Section 4. Quorum. Unless otherwise provided, a majority of the whole committee shall constitute a quorum and the act of a majority of the members present at a meeting at which a quorum is present, shall be an act of the committee.
Section 5. Rules. Each committee may adopt rules for its own governance, not inconsistent with these Bylaws or with the rules adopted by the Board of Directors.
ARTICLE VIII: CONTRACTS, CHECKS, DEPOSITS, AND FUNDS
Section 1. Contracts. The Board of Directors may authorize any officer or officers, agent or agents of the College, in addition to the officers so authorized by these Bylaws, to enter into any contract or execute and deliver any instrument in the name of and on behalf of the College, and such authority may be general or confined to specific instances.
Section 2. Checks, Drafts, Etc. All checks, drafts or orders for the payment of money, notes, or other evidences of indebtedness issued in the name of the College, shall be signed by such officer or officers, agent or agents of the College and in such manner as shall from time to time, be determined by resolution of the Board of Directors. In the absence of such determination by the Board of Directors, such instrument shall be signed by the Executive Director, Secretary-Treasurer or an assistant Executive Director or Secretary-Treasurer and countersigned by the President or President Elect of the College.
Section 3. Deposits. All funds of the College shall be deposited from time to time to the credit of the College in such banks, trust companies, or other depositories as the Board of Directors may select.
ARTICLE IX: DUES
Section 1. All Members. The annual dues for all classes of members shall be determined by the Board of Directors of the American College of Osteopathic Internists. Annual dues for all members shall become payable July 1st each year.

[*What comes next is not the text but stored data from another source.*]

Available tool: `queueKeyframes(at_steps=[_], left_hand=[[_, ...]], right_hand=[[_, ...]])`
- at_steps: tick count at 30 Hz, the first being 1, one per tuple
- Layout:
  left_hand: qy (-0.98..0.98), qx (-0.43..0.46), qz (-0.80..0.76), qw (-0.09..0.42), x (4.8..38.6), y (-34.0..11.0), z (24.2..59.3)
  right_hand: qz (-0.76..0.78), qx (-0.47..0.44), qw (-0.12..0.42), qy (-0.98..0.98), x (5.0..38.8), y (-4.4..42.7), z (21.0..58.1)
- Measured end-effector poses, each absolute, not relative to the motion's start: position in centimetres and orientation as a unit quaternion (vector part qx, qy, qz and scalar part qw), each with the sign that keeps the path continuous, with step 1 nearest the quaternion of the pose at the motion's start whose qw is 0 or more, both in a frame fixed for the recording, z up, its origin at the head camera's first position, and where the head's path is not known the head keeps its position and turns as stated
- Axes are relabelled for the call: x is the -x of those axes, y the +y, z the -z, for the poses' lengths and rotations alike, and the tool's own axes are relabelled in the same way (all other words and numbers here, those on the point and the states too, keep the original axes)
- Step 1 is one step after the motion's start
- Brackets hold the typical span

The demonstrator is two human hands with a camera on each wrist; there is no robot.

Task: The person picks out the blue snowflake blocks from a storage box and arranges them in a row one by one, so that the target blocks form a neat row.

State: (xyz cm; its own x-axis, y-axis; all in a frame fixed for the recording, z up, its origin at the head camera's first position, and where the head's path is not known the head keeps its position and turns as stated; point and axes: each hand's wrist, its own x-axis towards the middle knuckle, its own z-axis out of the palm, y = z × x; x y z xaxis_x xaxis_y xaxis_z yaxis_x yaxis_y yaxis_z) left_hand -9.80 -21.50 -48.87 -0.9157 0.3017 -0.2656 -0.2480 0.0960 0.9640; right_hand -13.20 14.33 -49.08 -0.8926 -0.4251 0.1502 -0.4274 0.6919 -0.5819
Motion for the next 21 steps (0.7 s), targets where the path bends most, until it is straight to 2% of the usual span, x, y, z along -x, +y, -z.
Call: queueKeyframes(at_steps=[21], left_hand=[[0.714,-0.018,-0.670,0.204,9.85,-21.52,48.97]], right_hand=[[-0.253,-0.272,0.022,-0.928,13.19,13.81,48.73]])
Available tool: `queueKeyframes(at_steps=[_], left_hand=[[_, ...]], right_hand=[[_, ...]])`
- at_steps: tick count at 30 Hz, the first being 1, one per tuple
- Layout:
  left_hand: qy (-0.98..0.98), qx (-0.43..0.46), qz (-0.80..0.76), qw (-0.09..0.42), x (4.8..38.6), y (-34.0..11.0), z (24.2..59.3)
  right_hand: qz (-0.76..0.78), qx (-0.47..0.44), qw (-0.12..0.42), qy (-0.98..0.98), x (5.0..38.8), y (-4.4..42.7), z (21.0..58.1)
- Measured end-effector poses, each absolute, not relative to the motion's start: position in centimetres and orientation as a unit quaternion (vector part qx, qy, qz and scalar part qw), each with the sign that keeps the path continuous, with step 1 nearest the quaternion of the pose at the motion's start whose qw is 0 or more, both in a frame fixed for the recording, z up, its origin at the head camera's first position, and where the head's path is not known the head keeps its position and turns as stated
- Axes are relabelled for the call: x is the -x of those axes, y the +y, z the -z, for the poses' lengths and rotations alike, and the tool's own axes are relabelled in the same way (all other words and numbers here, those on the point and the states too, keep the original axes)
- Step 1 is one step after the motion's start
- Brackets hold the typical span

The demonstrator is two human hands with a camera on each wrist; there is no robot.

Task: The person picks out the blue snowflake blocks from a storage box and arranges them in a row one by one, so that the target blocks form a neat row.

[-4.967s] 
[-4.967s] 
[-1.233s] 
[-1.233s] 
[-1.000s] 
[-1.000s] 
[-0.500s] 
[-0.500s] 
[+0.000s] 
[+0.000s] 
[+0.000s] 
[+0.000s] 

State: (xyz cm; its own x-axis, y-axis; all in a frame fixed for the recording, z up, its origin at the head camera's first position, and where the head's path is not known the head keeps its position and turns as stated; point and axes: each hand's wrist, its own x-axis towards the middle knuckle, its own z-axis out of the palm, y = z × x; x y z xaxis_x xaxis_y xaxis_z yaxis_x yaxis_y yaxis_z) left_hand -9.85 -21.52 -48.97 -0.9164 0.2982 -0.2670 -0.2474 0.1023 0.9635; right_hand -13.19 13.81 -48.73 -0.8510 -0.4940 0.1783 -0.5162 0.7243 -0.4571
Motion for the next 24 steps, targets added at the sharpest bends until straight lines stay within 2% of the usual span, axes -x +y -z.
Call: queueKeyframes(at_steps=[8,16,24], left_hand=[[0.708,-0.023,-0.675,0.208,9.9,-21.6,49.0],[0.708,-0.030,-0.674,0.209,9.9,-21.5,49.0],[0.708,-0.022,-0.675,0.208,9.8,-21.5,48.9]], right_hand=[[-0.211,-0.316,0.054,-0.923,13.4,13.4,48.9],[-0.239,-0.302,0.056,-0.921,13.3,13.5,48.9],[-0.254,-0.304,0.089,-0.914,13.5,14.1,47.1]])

Section 2. Fiscal Year. The fiscal year shall begin July 1 each year and end June 30th of the ensuing year.
Section 3. Additional Fees. The Board of Directors may at its discretion, set fees for diplomas, certificates, registration at meetings, and similar types of service charges.

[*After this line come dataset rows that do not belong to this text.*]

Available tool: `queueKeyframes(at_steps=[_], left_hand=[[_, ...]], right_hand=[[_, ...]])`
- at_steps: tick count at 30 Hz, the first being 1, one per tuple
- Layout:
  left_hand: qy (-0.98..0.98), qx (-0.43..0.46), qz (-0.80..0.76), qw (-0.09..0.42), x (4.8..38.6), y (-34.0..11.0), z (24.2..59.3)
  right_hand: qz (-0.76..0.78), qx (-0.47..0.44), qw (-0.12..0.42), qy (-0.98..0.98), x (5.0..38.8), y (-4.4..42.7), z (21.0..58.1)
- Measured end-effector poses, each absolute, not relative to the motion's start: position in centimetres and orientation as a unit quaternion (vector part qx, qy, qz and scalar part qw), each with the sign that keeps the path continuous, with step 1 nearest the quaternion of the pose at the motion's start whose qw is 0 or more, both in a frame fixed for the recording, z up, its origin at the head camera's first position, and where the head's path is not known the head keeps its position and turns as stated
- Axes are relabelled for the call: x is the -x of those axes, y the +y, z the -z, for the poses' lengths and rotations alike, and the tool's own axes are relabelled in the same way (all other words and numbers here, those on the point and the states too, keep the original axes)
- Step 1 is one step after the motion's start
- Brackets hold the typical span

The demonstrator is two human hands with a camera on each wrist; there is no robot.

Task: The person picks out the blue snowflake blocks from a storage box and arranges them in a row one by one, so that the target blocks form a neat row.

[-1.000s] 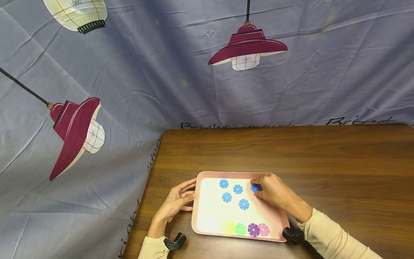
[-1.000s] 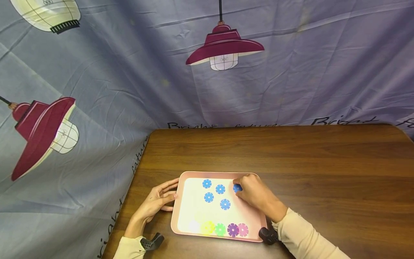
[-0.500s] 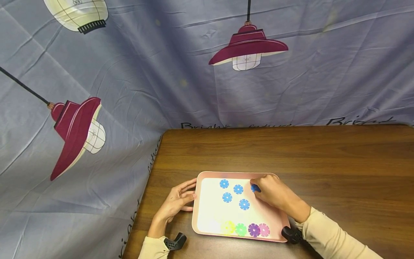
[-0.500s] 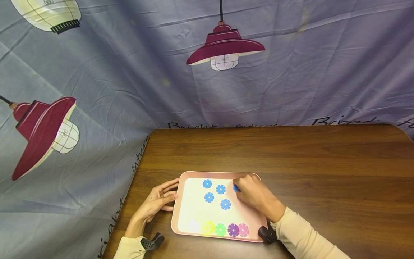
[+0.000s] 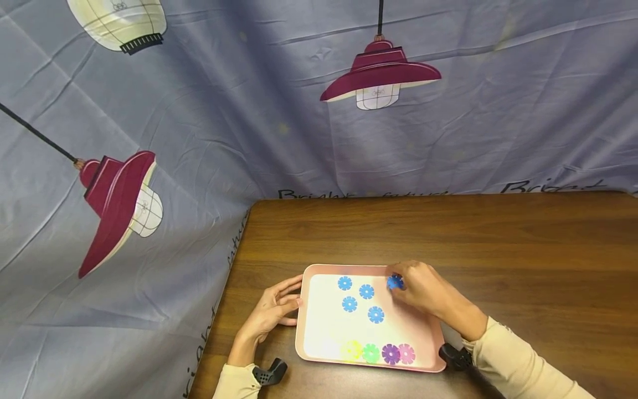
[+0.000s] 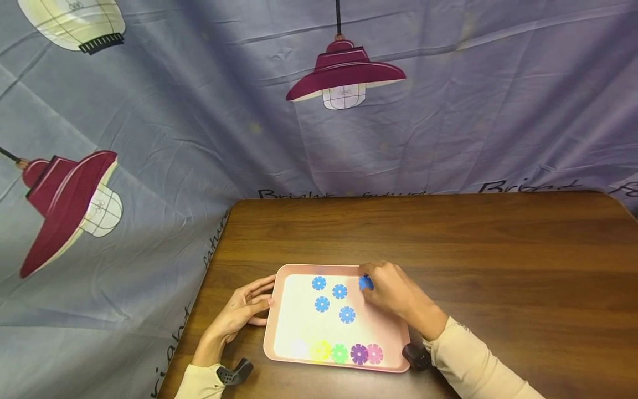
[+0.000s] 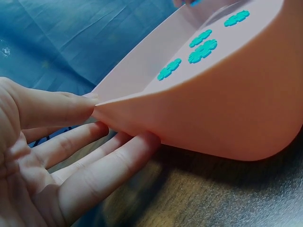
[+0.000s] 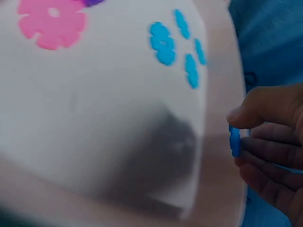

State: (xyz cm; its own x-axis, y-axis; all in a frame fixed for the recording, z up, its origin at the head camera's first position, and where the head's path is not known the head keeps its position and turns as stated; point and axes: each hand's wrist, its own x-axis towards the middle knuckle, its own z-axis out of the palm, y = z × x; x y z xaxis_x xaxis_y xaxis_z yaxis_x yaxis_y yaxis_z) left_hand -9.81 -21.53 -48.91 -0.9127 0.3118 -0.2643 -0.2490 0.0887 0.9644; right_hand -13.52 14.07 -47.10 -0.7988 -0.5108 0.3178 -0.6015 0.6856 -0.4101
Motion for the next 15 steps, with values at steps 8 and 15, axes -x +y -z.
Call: queueKeyframes(at_steps=[8,15], left_hand=[[0.711,-0.017,-0.672,0.206,9.7,-21.4,48.7],[0.708,-0.017,-0.675,0.210,9.6,-21.4,48.7]], right_hand=[[-0.256,-0.256,0.113,-0.926,13.7,17.4,44.1],[-0.259,-0.208,0.115,-0.936,13.3,21.1,43.7]])
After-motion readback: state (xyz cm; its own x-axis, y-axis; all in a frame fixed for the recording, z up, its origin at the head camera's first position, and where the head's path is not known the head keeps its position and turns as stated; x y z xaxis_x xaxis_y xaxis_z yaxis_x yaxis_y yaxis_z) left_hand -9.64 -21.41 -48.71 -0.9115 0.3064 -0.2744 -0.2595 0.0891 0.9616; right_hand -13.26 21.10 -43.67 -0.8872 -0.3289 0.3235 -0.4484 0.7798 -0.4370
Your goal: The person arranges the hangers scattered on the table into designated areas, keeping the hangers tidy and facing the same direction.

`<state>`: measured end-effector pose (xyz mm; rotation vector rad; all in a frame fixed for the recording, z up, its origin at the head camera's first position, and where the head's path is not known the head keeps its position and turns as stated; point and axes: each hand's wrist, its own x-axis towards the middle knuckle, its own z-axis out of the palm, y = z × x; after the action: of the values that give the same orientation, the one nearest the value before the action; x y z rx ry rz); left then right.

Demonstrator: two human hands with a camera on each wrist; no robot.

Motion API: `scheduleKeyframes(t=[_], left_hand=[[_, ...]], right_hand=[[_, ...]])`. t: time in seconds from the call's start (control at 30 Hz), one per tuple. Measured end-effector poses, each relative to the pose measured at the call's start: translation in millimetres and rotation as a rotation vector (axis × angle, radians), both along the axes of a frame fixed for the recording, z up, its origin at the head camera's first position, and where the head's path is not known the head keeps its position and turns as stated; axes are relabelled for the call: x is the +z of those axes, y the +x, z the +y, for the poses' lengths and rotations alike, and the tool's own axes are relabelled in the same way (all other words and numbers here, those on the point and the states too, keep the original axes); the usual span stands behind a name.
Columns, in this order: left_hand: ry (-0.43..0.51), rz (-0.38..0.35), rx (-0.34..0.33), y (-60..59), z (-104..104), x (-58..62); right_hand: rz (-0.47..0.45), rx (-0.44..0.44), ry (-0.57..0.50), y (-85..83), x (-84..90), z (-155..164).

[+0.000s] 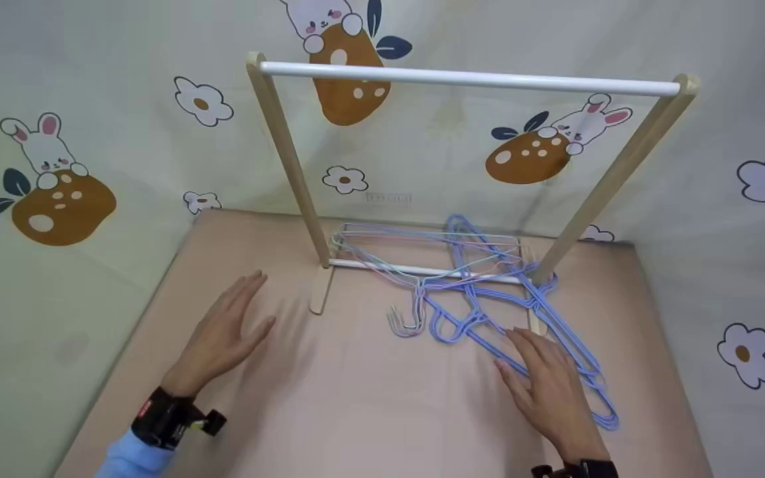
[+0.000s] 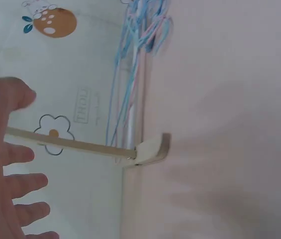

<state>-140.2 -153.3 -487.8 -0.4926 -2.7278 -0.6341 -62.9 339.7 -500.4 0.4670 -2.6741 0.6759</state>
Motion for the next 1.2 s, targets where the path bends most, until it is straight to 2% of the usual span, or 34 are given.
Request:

Section 4. Assessments. Assessments may be levied by a two-thirds vote of the Active members voting and present at any annual or special meeting of members, providing that the written notice of the time and place of said meeting shall specify that such an assessment is proposed and said notice is sent to each Active member at least 30 days prior to such meeting; provided further, that the total assessment to be levied in any one fiscal year shall not exceed $500.00. Assessments duly authorized under the provisions of this Bylaw shall, for all purposes, be treated the same as dues as far as other provisions of these Bylaws are concerned.

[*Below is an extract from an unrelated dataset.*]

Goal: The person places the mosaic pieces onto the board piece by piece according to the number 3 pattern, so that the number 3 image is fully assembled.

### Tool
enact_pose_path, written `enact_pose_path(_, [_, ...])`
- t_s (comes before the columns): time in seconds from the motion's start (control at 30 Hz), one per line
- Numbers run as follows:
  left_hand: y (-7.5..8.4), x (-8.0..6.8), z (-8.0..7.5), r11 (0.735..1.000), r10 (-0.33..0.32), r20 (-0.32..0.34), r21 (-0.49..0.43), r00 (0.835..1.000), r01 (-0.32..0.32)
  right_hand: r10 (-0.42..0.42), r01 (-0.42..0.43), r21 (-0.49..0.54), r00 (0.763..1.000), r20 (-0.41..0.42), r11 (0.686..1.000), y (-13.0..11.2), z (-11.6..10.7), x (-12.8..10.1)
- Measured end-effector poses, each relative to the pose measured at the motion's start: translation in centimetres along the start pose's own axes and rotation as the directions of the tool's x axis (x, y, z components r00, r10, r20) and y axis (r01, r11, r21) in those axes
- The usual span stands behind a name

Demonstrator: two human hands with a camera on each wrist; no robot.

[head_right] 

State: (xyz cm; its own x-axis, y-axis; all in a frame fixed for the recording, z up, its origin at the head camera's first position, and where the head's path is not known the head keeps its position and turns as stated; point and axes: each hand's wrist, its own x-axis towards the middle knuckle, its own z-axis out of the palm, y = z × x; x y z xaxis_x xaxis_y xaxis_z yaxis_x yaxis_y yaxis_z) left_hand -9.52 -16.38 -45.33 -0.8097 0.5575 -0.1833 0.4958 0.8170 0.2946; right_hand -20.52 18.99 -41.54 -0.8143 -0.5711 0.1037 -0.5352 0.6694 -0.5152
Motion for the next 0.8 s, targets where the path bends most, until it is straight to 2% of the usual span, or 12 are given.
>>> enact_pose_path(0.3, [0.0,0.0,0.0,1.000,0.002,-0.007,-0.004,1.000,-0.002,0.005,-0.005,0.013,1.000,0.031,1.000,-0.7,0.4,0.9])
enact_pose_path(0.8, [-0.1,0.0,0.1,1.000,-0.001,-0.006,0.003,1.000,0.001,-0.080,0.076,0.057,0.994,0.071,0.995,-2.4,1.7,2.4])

Section 5. Waiver of dues. The Board shall have the power to waive in part or in whole dues from members for special circumstances. Each such case shall be judged by the Board on its own merits.
ARTICLE X: PARLIAMENTARY PROCEDURE
Roberts Rules of Order — Newly Revised, shall govern the College in its conduct of business in all circumstances to which they are applicable and are not inconsistent with the Constitution and Bylaws.
ARTICLE XI AMENDMENTS
These Bylaws may be altered, amended or repealed by a two-thirds vote of the members present at any annual or special meeting of members, provided that the amendment shall have first been presented in written or printed form, and that a copy of said proposed amendment shall have been mailed to all members at least thirty (30) days before being submitted for vote. All amendments to become effective must have the approval of the Board of Trustees of the American Osteopathic Association.